Over 12,000 detainees are held officially in 27 prisons and detention facilities across Libya and thousands more are held illegally and often in “inhumane conditions in facilities controlled by armed groups or `secret’ facilities,” the United Nations chief said in a new report.
Secretary-General Antonio Guterres said in the report obtained Monday by The Associated Press that the U.N. Support Mission in Libya (UNSMIL) continues to document cases of arbitrary detention, torture, sexual violence and other violations of international law in facilities operated by the government and other groups.
He said the thousands of detainees who don’t appear in the official statistics provided by Libyan authorities — over 12,000 — are unable to challenge the legal basis for their continued detention.
“I remain gravely concerned by the continuing violations of the human rights of migrants, refugees and asylum seekers in Libya,” Guterres said in the report to the U.N. Security Council.
“Female and male migrants and refugees continued to face heightened risks of rape, sexual harassment and trafficking by armed groups, transnational smuggles and traffickers as well as officials from the Directorate for Combating Illegal Migration, which operates under the Ministry of Interior,” he said.
The U.N. chief said UNSMIL documented cases in the Mitiga prison facility and several detention centers run by the Directorate for Combating Illegal Migration in al-Zawiyah and in and around the capital Tripoli, and the U.N. mission received “credible information on trafficking and sexual abuse of around 30 Nigerian women and children.”

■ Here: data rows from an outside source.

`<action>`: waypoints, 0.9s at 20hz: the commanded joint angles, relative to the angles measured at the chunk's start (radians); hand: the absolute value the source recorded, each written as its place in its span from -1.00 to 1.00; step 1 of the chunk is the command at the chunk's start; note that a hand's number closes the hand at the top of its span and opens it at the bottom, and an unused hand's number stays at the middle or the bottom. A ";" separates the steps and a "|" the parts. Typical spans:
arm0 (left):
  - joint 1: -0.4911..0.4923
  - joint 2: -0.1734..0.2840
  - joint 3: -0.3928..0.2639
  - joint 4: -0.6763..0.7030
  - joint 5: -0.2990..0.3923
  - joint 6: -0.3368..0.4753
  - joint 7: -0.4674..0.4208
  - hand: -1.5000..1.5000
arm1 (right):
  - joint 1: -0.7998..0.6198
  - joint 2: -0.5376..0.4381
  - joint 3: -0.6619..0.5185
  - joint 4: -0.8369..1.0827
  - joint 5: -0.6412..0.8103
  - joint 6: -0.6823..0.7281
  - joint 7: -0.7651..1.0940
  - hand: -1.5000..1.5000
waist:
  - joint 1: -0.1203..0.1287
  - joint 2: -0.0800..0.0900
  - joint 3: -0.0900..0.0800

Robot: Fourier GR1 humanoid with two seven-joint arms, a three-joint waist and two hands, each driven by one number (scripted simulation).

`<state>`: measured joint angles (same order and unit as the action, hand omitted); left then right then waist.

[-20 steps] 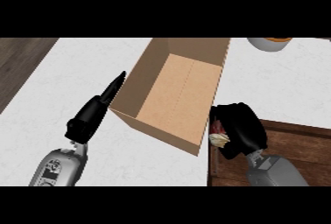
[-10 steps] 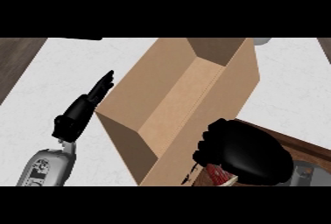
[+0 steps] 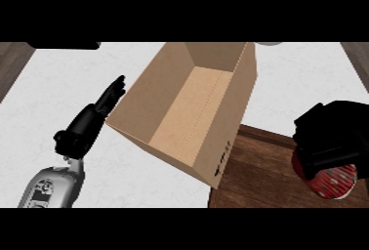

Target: Pick the cupcake from the tray and place it in the cardboard box

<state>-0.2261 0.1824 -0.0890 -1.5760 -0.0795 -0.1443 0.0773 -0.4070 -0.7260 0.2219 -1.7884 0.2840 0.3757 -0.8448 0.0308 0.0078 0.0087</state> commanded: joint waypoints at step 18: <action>0.001 -0.053 -0.015 0.076 -0.020 -0.021 -0.012 0.00 | -0.557 0.042 0.043 0.522 -0.269 0.222 0.092 1.00 | -0.010 -0.001 -0.010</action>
<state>-0.2291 0.1628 -0.0787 -1.5676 -0.1085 -0.1495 0.0763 -0.8695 -0.7171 0.2574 -1.3389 0.0451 0.4649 -0.7293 0.0345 0.0011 0.0047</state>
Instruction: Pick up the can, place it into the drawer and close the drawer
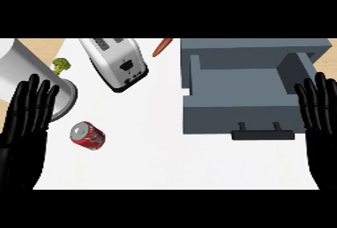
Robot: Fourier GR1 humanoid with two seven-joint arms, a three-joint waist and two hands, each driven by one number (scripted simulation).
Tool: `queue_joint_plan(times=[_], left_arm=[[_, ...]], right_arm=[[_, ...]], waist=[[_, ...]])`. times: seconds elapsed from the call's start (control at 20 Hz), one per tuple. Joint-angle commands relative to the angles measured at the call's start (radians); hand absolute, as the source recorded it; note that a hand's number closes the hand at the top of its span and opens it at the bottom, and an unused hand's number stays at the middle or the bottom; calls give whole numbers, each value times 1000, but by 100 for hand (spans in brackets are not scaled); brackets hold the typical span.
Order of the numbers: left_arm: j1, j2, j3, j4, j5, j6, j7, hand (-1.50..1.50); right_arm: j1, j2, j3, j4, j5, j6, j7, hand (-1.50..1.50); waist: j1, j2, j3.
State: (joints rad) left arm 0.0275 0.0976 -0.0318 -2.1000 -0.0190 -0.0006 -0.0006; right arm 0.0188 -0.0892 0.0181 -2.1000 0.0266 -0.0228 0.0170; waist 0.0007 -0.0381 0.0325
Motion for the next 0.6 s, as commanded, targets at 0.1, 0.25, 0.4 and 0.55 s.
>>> queue_joint_plan(times=[0.1,0.25,0.4,0.55], left_arm=[[10,104,-8,-20,264,-273,-77,-150],[-9,158,-98,-19,423,-474,-105,-150],[64,329,-25,94,439,-556,56,-150],[112,446,112,148,599,-687,22,-150]], right_arm=[[-53,-22,-42,-13,-12,-1,6,-150],[-37,-1,-16,5,-9,2,-36,-150],[53,10,-18,30,-1,-37,170,-150],[41,5,-32,26,5,-49,209,-150]], waist=[[2,36,-36],[-17,39,-39],[-17,43,-35],[4,39,-34]])
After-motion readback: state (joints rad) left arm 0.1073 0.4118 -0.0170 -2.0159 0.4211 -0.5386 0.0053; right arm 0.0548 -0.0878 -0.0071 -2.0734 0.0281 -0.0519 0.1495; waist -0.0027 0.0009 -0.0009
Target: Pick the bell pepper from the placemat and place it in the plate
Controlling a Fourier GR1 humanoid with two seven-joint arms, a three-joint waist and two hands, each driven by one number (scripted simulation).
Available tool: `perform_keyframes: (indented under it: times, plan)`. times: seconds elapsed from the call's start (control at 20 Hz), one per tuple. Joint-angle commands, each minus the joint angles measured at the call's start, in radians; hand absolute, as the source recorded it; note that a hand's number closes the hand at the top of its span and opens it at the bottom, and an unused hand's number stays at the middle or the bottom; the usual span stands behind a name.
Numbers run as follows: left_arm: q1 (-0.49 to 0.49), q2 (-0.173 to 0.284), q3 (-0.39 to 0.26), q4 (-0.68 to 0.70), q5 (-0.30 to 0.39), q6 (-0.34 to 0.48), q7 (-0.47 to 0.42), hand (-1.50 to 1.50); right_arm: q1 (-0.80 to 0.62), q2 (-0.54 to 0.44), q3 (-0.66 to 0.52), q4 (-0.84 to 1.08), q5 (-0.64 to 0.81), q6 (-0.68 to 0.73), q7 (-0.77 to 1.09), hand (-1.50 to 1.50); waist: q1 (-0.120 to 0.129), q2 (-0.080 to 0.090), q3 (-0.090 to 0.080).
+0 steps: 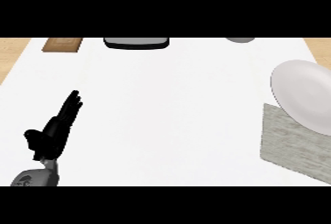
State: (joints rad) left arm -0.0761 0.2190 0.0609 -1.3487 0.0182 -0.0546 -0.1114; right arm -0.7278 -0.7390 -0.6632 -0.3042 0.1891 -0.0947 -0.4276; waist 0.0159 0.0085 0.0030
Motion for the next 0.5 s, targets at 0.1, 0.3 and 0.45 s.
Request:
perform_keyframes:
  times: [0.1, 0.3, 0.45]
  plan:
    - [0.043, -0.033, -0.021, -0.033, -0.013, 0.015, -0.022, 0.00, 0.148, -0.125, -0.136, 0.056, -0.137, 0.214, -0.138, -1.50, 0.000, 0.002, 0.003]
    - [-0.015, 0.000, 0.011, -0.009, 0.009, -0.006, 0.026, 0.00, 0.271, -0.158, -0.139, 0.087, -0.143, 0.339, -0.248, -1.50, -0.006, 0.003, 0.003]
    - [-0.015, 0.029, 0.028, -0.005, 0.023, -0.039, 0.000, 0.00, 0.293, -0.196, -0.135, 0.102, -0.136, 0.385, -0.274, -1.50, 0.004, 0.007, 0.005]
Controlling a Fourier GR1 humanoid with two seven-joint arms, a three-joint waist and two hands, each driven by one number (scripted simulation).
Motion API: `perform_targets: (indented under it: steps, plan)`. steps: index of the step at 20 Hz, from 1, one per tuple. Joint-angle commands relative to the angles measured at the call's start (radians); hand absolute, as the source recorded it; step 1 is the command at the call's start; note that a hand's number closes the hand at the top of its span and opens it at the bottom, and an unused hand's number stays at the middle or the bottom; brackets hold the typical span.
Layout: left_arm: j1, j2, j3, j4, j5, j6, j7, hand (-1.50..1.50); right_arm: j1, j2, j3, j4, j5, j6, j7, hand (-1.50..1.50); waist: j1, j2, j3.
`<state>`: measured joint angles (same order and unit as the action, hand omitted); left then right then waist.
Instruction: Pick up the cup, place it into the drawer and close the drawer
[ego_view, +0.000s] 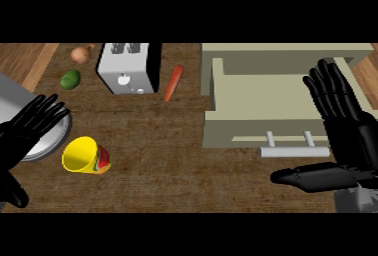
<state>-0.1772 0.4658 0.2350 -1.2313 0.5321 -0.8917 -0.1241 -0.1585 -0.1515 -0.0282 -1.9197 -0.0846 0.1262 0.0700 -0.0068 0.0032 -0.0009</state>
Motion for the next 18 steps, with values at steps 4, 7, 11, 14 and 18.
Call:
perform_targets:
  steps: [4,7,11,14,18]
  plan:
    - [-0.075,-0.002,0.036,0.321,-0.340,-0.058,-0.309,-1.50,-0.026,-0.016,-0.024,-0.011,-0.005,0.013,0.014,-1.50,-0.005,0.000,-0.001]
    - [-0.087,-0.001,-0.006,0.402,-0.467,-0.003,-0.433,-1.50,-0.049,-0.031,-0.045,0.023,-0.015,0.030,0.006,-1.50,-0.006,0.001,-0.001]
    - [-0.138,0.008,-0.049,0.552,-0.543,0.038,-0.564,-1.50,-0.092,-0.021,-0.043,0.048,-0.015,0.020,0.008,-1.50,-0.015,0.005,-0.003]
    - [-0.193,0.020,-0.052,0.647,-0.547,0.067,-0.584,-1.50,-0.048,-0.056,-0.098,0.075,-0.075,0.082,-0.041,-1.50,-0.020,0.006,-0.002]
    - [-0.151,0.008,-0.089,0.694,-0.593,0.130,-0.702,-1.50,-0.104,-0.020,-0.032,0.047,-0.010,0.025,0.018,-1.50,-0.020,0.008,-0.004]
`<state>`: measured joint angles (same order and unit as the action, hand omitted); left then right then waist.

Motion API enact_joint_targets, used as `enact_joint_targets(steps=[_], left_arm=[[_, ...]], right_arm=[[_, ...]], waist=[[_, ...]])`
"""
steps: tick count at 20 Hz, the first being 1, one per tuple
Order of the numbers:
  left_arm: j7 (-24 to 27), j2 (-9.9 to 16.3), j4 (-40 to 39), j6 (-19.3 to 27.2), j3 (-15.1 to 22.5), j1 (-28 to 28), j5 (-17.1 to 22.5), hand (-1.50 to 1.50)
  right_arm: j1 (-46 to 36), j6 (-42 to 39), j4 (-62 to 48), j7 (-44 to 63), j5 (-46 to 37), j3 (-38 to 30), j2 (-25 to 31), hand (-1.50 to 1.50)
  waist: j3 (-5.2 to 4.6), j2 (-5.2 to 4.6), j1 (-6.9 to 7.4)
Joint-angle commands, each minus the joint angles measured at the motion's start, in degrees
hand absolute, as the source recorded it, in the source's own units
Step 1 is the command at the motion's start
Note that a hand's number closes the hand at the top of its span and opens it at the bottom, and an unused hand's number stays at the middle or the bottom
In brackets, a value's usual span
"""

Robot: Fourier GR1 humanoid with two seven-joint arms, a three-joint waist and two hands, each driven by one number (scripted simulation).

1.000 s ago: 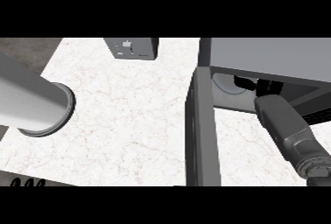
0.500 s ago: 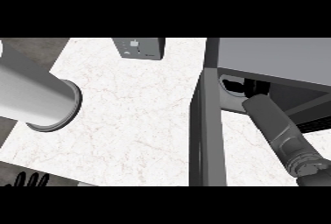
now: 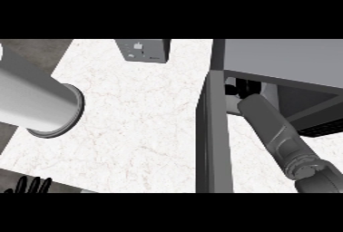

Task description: Pick up the milk, place it into the microwave and close the microwave

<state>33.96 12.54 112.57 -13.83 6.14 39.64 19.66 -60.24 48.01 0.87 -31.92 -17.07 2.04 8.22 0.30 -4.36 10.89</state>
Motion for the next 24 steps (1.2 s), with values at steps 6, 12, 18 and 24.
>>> enact_joint_targets(steps=[6,12,18,24], left_arm=[[0.4,-0.3,-0.8,0.0,0.0,0.1,-0.3,-1.50],[0.9,-0.9,0.0,0.0,0.4,1.9,-0.4,-1.50],[-0.1,-0.3,3.2,0.0,0.1,3.9,0.0,-1.50],[-0.6,-1.3,5.7,1.2,1.1,7.3,-1.3,-1.50]], right_arm=[[1.5,-9.0,5.1,-5.4,5.9,-6.0,-4.1,-1.50],[4.1,-17.8,7.3,-10.8,10.6,-10.8,-4.4,-1.50],[9.2,-27.6,7.3,-17.5,13.5,-13.6,-4.7,-1.50],[15.3,-30.9,6.8,-24.6,14.4,-14.8,-5.3,-1.50]], waist=[[0.23,0.78,-2.61],[0.15,1.71,-4.29],[0.08,2.40,-6.01],[-0.04,3.05,-7.31]])
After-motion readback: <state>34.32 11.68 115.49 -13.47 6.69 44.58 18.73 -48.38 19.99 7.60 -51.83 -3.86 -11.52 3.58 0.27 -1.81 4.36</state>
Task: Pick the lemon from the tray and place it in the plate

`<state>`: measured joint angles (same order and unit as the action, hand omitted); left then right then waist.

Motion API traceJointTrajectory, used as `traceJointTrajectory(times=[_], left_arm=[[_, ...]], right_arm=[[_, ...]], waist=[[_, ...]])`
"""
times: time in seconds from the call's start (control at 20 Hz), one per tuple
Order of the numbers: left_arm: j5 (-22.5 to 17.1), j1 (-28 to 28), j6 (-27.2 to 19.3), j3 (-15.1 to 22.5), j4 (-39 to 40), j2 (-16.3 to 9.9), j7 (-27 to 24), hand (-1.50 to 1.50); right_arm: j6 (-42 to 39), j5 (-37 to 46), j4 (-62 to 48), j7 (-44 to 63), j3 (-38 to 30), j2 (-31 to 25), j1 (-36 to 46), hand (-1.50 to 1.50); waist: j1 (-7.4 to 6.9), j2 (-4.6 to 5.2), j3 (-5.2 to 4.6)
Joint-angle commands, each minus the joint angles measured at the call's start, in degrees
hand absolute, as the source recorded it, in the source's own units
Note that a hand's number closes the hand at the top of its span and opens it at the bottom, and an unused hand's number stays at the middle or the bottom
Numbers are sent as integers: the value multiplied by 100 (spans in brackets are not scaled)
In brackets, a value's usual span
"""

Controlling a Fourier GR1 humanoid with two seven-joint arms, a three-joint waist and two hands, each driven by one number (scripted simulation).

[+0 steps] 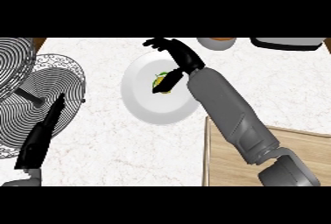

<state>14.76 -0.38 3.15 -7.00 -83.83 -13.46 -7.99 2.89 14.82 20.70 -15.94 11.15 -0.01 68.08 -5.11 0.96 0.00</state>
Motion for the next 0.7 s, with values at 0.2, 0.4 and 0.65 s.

Guterres said widespread arbitrary detention of migrants and refugees continued, including those rescued or intercepted trying to cross the Mediterranean Sea to Europe and returned to Libya by the Libyan Coast Guard.
Guterres expressed serious concern at those people arbitrarily detained and those who remain homeless following widespread security operations in October by Libyan authorities in which he said “excessive and disproportionate force was used.” He said the operations targeted more than 5,150 migrants and refugees, including at least 1,000 women and children, and left families separated and children missing.